When I first started using changefeeds, I expected my promise to also return an array with my results.

// DON'T COPY THIS CODE
r.db('test')
 .table('cities')
 .filter({ id: '0cc569bd-5a80-4683-abbd-eb83b8bf43aa' })
 .changes()
 .run(conn)
 .then(function (youWouldThinkThisIsAnArrayButItsNot) {
  // THIS WILL THROW AN ERROR
  youWouldThinkThisIsAnArrayButItsNot.forEach(function (row) {
      console.log(row);
    });
 });
 // DON'T COPY THIS CODE

Instead, I got this error:

err [TypeError: Object [object Feed] has no method 'forEach']

After reading the documentation more closely I found that my promise actually returns a cursor and not an array. (What exactly is a cursor? Basically, It is a way to navigate the results of query lazily.)

When the promise is resolved and the cursor is fulfilled, the promise doesn’t run again. Instead, a callback is executed every-time a new change comes in.

r.db('test')
 .table('cities')
 .filter({ id: '0cc569bd-5a80-4683-abbd-eb83b8bf43aa' })
 .changes()
 .run(conn)
 .then(function (cursor) {
  // This functions is called once
  cursor.each(function (error, row) {
      /** 
       * This function is called every time
       * there's a change in a row in the query
       */
      console.log(row);
    });
 });

5. Anonymous Functions in .map and .reduce

Some ReQL methods, such as .map and .reduce, take functions as arguments. For example, you can call .map to map documents:

r.db('test')
 .table('cities')
 .map(function (row) {
  return row('population');
 });

First, notice that I am not using object notation (['population']). I’m basically calling a function on the row variable which then returns the population attribute.

After noticing that this is (kinda-like) JavaScript code inside the function, you might be tempted to do something like this:

 // DO NOT COPY THIS CODE
 ...
 .map(function (row) {
  return row('population') * 2;
 });

This throws an error (TypeError: Illegal non-finite number 'NaN'.). The reasons that it throws an error is that this operation will not be executed by JavaScript. This .map function is executed on the server. The .map function converts this code (and the complete query) into a string that is sent to and executed by the database.

Hence, in order to multiply the result of row, we would need to use ReQL:

 ...
 .map(function (row) {
  return row('population').mul(2);
 });

Final Thoughts

If you’ve played around with RethinkDB and have run into some issues, I hope you find this useful!

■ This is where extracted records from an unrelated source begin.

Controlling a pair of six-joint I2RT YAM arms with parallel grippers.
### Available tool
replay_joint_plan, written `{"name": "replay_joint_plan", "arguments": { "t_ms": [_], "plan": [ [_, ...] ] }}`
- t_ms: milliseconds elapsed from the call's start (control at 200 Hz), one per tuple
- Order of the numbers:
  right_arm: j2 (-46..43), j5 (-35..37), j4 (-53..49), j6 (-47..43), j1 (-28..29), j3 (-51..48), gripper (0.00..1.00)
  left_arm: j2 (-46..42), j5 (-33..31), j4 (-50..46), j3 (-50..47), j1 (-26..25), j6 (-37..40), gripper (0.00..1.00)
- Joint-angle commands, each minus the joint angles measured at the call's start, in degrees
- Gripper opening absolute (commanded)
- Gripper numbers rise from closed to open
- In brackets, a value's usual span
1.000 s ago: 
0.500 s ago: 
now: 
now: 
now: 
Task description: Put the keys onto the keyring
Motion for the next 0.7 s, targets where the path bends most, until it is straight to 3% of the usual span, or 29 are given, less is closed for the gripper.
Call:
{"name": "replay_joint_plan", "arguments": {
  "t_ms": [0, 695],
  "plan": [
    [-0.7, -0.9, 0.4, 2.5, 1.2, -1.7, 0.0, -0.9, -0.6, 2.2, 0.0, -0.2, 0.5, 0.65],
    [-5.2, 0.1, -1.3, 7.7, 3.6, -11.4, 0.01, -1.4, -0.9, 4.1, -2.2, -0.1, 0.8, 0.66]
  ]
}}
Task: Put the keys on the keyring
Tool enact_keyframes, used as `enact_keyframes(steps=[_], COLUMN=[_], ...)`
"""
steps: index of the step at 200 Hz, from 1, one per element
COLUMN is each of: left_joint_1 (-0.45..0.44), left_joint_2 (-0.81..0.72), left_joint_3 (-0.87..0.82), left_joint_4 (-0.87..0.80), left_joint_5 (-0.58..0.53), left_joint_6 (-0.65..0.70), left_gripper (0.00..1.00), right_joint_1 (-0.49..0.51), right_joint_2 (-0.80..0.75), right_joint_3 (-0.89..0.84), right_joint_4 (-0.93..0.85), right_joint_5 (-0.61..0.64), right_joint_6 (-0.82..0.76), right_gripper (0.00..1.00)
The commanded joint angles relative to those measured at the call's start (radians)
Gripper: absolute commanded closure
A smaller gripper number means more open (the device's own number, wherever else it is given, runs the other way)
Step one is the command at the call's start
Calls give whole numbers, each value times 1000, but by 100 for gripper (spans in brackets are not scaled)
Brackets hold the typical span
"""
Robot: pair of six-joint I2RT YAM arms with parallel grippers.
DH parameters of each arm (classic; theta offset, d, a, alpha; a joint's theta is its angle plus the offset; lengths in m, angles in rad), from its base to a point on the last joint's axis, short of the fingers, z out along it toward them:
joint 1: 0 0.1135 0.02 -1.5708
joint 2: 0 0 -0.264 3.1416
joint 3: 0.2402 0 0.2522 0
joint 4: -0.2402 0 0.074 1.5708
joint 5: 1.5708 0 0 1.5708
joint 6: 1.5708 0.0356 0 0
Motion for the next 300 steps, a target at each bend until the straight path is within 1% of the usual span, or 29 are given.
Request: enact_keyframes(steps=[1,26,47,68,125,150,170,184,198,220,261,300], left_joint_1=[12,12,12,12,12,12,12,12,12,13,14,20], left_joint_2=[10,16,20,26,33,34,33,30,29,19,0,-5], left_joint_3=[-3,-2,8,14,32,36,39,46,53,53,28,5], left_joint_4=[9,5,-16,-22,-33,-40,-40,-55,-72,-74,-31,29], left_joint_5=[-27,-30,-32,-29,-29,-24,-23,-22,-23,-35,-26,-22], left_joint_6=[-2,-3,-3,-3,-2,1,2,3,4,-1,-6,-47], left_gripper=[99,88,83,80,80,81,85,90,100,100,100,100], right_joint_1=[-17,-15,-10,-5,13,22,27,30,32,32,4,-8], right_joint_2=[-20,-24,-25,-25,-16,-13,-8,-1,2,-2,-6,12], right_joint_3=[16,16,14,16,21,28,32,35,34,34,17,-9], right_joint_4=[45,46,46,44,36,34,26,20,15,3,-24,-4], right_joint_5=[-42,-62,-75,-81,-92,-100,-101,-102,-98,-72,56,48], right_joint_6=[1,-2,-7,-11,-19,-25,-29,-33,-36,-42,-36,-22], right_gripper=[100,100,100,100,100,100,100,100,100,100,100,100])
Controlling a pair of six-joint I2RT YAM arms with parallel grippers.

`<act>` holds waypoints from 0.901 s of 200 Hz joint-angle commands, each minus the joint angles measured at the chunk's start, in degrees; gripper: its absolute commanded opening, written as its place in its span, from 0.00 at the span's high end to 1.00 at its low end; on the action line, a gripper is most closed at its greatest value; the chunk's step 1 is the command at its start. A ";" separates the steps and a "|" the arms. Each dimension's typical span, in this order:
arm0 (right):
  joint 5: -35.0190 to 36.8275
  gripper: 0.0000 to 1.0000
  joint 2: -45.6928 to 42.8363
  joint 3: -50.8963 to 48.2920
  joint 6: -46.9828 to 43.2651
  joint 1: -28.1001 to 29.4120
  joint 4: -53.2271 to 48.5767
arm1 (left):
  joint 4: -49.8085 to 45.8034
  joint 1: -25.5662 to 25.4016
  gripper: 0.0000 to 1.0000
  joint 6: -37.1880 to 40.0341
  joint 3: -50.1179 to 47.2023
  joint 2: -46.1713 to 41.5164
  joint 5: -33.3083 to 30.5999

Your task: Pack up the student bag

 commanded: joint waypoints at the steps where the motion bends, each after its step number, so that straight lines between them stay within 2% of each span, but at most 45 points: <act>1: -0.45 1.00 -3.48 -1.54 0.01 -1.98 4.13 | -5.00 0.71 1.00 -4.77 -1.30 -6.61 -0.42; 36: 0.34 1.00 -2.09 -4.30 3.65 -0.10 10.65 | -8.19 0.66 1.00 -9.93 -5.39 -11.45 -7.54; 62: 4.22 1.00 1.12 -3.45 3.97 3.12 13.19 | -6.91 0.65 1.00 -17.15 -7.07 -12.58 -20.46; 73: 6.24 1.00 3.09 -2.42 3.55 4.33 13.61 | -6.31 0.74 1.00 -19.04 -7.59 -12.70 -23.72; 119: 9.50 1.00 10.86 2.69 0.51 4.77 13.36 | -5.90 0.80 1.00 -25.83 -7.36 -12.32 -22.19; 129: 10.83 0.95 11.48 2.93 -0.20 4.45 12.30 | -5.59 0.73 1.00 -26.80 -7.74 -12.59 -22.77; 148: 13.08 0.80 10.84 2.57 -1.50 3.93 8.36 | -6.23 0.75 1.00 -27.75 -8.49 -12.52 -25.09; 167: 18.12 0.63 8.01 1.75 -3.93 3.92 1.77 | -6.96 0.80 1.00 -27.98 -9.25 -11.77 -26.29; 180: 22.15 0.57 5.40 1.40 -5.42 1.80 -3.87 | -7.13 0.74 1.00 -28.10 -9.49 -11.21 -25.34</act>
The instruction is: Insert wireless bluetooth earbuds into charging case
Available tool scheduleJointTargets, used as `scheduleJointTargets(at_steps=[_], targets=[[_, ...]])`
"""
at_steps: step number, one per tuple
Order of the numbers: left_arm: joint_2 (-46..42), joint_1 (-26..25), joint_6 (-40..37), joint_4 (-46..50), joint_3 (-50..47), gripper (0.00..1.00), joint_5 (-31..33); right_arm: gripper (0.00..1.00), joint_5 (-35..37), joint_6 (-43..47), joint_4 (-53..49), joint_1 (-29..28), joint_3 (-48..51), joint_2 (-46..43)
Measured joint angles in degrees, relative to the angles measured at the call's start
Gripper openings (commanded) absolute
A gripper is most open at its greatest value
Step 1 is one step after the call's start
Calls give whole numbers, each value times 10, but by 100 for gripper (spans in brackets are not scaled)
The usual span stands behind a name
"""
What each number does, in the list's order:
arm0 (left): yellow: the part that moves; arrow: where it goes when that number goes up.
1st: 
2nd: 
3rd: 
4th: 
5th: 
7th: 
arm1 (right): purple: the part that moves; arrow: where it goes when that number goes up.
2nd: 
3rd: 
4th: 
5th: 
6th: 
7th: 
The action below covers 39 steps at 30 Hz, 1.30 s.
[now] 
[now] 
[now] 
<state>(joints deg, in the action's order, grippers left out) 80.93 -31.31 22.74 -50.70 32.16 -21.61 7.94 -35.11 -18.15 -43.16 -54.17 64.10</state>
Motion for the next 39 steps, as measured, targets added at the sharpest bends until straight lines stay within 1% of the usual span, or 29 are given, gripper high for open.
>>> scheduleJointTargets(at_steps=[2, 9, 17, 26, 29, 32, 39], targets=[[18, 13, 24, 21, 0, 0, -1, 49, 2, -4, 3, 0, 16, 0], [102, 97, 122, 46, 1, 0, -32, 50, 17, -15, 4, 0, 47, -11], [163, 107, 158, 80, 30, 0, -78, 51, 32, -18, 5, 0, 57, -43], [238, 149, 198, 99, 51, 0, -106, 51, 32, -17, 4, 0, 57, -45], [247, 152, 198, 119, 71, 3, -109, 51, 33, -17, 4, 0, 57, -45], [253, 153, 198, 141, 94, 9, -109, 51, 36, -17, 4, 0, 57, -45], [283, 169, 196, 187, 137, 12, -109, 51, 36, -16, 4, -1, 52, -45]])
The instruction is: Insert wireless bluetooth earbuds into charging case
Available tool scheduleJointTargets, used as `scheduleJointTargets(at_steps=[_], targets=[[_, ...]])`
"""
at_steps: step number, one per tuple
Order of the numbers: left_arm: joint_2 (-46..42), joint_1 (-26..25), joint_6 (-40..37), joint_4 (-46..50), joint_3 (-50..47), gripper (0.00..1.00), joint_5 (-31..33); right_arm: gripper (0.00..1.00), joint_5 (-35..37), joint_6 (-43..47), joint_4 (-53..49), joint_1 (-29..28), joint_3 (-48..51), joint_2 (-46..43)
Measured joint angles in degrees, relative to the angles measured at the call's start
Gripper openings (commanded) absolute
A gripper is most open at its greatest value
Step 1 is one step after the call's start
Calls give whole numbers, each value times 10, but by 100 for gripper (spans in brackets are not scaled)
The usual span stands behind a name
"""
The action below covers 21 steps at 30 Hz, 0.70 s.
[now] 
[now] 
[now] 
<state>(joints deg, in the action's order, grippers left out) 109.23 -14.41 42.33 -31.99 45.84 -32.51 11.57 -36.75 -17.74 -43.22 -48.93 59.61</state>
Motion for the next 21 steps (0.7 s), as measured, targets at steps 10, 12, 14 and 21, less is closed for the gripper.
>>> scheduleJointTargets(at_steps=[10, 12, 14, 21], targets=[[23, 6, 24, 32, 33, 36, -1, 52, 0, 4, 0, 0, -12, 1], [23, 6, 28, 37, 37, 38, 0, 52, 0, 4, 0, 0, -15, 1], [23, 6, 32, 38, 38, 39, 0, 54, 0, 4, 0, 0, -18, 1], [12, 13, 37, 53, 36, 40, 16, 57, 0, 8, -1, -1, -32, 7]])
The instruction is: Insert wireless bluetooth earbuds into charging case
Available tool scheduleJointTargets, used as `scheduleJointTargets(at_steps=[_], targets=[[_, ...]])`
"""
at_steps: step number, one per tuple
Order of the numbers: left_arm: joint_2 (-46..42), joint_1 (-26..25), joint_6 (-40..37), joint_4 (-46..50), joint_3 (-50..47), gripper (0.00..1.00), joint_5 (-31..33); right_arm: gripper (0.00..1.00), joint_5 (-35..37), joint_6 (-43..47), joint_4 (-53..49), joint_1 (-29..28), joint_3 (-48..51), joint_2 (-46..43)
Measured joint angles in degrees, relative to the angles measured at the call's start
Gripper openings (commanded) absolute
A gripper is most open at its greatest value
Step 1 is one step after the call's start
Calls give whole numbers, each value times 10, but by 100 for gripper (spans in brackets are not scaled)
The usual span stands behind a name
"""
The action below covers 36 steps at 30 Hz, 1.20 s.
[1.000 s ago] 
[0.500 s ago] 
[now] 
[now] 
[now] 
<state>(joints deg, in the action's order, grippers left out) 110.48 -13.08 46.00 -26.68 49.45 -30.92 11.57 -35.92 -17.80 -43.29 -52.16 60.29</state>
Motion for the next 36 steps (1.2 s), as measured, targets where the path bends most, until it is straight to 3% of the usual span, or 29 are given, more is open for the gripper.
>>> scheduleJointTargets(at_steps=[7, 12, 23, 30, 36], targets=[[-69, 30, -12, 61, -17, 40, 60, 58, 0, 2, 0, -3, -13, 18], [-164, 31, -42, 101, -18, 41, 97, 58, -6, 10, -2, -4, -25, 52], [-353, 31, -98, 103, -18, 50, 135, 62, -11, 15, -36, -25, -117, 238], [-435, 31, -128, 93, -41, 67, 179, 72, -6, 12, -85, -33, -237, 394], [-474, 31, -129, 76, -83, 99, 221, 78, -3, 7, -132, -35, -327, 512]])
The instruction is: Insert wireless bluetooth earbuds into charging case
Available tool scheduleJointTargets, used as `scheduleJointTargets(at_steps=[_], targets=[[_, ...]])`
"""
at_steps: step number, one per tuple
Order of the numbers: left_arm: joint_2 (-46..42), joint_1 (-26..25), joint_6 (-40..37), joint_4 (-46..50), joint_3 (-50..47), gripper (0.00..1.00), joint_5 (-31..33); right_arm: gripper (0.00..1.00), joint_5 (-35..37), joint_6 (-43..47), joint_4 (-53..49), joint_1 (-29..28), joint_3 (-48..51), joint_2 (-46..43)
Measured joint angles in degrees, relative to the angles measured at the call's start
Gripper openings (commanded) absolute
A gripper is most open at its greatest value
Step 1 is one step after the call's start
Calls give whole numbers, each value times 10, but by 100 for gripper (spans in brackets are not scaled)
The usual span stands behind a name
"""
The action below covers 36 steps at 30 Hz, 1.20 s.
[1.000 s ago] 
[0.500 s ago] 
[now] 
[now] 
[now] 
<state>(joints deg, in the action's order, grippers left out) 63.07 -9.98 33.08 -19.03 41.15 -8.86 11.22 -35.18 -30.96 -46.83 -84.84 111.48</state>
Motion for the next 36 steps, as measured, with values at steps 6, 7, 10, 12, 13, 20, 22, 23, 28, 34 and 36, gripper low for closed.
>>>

Honestly, the best approach to dealing with the learning curve is to open your browser in localhost:8080 and start playing around with some queries.

Honestly, most of the issues I encountered weren’t really inconsistencies in ReQL or things that didn’t make any sense. Rather, they were just cases in which my own mental model of how ReQL would work was different from how it actually worked (I call that ‘learning’). Instead of getting frustrated with these issues, I mostly just got excited about changing my mental model of the database and getting to understand how it actually works.